Your result should be the lines holding the word "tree", copied from the entries below.
◆ ◆ ◆
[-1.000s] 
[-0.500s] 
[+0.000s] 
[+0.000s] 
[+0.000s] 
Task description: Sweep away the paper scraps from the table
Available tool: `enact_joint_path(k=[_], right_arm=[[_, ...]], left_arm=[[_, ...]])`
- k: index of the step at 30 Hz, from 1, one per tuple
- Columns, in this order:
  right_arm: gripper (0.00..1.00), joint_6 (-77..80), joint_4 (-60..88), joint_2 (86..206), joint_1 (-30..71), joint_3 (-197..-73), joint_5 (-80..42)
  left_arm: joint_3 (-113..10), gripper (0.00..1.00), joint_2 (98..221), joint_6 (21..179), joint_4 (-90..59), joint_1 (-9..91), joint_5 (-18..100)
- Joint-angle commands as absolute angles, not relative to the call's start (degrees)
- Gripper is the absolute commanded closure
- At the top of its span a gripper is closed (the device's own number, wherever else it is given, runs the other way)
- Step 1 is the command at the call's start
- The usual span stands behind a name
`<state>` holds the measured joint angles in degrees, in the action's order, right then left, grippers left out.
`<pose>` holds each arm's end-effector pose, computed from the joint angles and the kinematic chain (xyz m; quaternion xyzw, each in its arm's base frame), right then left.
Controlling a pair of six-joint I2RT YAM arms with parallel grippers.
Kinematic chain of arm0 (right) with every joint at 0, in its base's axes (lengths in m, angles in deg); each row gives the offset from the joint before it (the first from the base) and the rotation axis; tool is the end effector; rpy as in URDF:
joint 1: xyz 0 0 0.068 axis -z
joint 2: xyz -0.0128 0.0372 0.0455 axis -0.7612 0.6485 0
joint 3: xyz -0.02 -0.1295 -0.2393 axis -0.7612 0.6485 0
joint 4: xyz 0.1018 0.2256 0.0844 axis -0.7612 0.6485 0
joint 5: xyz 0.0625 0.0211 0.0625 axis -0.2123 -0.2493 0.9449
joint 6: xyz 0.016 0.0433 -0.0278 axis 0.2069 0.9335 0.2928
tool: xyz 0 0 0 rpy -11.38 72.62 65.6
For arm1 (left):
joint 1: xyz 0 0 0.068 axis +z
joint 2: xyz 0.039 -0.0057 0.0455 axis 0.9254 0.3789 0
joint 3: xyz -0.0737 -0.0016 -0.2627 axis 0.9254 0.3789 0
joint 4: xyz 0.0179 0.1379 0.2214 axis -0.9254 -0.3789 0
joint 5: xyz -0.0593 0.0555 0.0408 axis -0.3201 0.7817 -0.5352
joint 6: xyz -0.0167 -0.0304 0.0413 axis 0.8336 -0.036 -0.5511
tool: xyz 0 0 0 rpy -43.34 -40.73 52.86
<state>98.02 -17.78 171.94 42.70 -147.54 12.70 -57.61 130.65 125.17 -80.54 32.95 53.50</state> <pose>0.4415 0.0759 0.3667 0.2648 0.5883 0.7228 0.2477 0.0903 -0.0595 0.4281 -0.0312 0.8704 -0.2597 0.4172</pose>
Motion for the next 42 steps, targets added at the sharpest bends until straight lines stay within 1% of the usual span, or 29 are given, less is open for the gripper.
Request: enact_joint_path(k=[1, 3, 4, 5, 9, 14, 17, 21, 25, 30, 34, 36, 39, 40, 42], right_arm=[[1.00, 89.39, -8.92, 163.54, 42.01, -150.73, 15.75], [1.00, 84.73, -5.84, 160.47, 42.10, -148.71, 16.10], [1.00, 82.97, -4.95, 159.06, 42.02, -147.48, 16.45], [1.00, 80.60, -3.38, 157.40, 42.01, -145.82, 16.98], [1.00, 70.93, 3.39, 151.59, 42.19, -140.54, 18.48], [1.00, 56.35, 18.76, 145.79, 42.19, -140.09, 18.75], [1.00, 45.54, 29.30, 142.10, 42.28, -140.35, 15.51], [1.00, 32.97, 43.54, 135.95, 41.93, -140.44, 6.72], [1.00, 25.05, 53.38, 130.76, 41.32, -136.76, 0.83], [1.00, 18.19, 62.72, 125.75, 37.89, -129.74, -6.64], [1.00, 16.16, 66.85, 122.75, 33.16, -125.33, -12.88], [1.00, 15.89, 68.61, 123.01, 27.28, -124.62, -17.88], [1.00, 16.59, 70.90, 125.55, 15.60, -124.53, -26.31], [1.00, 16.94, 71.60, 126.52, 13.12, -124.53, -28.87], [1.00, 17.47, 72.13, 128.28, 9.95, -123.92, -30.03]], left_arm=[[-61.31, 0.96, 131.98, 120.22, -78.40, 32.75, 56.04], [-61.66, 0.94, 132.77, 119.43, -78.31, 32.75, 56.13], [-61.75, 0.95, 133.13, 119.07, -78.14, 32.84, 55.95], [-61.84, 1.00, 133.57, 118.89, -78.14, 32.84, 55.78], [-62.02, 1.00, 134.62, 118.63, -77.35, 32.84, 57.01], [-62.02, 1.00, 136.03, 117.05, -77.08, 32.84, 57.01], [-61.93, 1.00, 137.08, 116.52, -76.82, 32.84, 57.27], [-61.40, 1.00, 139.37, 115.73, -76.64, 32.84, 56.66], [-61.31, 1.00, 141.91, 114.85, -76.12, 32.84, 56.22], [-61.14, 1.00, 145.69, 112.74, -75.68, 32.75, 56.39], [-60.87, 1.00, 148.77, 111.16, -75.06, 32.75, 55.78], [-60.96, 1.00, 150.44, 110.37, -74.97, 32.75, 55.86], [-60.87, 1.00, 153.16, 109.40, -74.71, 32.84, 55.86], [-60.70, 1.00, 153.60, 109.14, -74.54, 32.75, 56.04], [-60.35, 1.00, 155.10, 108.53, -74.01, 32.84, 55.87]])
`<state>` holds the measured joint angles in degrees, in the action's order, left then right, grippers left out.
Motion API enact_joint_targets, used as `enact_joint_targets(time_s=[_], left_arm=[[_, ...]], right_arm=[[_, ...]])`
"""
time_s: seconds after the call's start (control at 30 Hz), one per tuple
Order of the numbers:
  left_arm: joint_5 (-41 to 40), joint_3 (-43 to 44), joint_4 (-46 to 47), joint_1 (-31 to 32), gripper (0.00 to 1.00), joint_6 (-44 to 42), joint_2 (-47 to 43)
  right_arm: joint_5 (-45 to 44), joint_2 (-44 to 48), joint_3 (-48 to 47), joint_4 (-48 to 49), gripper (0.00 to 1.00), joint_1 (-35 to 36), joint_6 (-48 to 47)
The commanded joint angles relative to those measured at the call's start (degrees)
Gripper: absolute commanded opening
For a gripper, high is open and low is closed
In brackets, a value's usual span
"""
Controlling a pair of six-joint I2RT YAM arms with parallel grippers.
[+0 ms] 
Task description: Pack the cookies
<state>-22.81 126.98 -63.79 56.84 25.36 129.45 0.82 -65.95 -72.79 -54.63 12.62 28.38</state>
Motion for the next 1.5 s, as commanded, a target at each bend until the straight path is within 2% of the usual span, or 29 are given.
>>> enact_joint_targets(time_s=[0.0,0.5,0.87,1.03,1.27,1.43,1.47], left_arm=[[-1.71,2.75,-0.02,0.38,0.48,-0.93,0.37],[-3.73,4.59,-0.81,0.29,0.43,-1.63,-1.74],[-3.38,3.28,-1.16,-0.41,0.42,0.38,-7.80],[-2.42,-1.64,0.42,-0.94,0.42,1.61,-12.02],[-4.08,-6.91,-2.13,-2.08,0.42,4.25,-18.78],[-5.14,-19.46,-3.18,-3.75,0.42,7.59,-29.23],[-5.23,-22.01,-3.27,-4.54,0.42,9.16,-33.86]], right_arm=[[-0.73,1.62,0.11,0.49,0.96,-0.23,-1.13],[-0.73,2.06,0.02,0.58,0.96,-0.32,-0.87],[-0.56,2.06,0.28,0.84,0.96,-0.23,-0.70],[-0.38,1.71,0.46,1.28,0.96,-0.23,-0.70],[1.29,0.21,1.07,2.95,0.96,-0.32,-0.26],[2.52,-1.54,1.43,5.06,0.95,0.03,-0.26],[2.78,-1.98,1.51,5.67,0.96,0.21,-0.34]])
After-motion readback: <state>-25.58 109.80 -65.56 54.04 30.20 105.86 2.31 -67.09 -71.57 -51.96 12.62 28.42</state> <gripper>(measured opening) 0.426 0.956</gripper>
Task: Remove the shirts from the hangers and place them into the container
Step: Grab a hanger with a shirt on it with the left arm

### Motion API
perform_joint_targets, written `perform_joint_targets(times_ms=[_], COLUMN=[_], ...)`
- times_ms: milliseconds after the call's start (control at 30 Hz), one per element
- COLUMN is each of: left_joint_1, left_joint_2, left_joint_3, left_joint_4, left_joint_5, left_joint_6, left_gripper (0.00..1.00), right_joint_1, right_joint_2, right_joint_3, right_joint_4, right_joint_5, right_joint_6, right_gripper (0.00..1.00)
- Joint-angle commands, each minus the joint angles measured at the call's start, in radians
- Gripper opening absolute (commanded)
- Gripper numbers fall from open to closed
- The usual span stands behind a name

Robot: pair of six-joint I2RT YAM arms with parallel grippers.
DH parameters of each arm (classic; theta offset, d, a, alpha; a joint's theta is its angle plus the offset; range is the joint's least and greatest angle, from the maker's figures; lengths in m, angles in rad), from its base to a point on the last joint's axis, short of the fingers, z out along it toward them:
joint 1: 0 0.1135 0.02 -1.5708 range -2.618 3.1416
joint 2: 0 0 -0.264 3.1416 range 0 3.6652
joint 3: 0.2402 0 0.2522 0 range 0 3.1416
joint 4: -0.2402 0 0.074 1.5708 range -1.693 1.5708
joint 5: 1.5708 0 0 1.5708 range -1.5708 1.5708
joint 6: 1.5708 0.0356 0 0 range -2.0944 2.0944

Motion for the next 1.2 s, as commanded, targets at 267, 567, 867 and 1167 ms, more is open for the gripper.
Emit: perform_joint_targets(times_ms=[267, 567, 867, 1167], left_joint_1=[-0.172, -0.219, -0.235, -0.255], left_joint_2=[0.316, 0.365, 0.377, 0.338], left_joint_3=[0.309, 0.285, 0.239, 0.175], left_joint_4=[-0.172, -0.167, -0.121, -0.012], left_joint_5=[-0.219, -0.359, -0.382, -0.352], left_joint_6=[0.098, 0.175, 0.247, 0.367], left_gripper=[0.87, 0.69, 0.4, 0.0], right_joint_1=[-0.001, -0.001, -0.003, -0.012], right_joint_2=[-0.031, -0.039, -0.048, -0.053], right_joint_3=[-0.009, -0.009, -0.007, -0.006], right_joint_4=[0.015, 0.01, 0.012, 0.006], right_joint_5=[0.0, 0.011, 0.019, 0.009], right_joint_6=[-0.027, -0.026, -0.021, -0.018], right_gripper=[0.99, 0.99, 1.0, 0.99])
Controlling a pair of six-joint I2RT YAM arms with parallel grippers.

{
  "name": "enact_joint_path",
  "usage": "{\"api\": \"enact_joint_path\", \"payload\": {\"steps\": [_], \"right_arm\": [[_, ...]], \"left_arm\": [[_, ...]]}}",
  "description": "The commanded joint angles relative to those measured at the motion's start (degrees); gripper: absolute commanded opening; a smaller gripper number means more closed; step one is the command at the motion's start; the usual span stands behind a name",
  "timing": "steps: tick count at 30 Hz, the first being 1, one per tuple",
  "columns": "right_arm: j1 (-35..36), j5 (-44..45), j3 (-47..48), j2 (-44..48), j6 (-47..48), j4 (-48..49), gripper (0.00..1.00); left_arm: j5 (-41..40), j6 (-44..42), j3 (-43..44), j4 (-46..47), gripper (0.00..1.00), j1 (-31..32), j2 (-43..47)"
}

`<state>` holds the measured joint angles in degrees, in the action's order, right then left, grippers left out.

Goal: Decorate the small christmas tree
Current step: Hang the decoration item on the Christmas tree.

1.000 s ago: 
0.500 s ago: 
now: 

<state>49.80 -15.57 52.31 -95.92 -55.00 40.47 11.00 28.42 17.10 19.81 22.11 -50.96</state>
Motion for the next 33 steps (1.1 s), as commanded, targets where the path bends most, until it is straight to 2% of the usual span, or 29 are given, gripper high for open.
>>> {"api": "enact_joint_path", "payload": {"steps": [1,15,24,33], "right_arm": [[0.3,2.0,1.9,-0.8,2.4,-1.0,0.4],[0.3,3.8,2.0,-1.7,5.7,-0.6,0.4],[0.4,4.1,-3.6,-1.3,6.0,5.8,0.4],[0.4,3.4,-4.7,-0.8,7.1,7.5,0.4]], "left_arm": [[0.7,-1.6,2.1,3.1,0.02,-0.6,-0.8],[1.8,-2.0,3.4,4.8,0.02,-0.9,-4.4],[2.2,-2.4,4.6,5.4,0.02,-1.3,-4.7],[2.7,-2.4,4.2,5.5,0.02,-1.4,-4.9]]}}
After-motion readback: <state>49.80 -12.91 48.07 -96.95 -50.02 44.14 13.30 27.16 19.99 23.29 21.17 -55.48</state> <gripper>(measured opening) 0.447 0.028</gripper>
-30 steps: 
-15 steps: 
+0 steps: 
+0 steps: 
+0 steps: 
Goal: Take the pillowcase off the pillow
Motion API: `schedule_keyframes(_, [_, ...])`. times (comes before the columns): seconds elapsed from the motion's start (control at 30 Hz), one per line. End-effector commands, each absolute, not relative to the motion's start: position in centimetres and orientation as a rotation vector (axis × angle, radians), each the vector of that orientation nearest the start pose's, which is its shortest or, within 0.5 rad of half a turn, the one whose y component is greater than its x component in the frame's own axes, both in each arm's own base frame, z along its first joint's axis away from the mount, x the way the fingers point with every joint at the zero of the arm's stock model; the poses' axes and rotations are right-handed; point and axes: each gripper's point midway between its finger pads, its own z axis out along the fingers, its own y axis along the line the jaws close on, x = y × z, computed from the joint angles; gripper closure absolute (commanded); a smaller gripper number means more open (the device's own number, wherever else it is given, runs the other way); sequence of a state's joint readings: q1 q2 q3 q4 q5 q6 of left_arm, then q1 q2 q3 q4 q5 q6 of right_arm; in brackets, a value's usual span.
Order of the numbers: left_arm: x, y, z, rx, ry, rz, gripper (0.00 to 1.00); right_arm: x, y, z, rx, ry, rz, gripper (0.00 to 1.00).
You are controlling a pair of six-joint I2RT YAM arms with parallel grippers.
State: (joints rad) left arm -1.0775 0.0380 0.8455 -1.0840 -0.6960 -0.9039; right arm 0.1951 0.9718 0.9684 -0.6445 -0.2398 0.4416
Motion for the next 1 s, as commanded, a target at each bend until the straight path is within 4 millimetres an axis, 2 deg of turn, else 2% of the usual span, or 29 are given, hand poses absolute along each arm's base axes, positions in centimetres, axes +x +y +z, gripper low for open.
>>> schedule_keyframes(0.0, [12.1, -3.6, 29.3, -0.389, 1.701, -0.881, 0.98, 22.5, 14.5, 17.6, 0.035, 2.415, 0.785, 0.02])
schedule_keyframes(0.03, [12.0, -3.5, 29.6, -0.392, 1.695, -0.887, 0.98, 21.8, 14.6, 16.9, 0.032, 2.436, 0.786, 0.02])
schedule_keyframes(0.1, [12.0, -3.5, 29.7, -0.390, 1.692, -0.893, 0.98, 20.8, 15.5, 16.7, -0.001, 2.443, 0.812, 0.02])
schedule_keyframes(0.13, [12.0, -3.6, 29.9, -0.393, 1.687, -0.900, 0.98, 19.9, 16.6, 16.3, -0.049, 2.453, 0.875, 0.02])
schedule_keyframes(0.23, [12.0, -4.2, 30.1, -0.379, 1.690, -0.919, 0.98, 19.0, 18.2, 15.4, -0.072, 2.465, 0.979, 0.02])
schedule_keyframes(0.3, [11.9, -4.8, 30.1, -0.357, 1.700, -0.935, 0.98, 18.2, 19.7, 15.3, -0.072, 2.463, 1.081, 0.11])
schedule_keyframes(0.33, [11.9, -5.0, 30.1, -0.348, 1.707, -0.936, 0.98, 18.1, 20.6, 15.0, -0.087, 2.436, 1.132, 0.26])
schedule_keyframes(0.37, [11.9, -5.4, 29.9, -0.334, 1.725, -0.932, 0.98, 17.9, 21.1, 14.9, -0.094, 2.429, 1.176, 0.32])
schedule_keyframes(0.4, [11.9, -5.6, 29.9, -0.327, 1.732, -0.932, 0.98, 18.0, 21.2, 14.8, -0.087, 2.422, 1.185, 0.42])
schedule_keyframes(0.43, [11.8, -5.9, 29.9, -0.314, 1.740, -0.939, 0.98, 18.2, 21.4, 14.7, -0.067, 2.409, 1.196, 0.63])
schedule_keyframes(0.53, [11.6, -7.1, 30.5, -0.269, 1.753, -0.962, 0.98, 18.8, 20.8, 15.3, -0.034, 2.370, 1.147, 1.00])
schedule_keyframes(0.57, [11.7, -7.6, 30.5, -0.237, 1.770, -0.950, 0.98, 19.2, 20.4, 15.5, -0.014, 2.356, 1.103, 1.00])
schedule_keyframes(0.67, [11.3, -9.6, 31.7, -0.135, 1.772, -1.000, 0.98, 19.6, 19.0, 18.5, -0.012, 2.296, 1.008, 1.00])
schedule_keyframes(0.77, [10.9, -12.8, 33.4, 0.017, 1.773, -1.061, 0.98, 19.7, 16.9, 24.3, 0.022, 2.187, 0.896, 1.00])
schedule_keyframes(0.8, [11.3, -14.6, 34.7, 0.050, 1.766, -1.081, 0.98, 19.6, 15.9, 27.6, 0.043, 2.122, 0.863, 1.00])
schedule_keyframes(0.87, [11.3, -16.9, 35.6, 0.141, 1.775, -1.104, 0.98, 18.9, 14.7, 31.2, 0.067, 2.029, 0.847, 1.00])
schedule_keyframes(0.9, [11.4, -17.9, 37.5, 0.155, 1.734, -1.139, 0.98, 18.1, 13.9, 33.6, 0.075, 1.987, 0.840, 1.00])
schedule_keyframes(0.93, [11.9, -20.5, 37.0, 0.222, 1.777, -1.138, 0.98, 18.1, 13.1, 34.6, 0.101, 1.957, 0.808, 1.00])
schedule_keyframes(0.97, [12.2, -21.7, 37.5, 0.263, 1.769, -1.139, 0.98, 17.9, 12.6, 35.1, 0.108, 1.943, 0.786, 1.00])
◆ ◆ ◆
• **Result of this task**:
Goal: Decorate the small christmas tree
Current step: Hang the decoration item on the Christmas tree.

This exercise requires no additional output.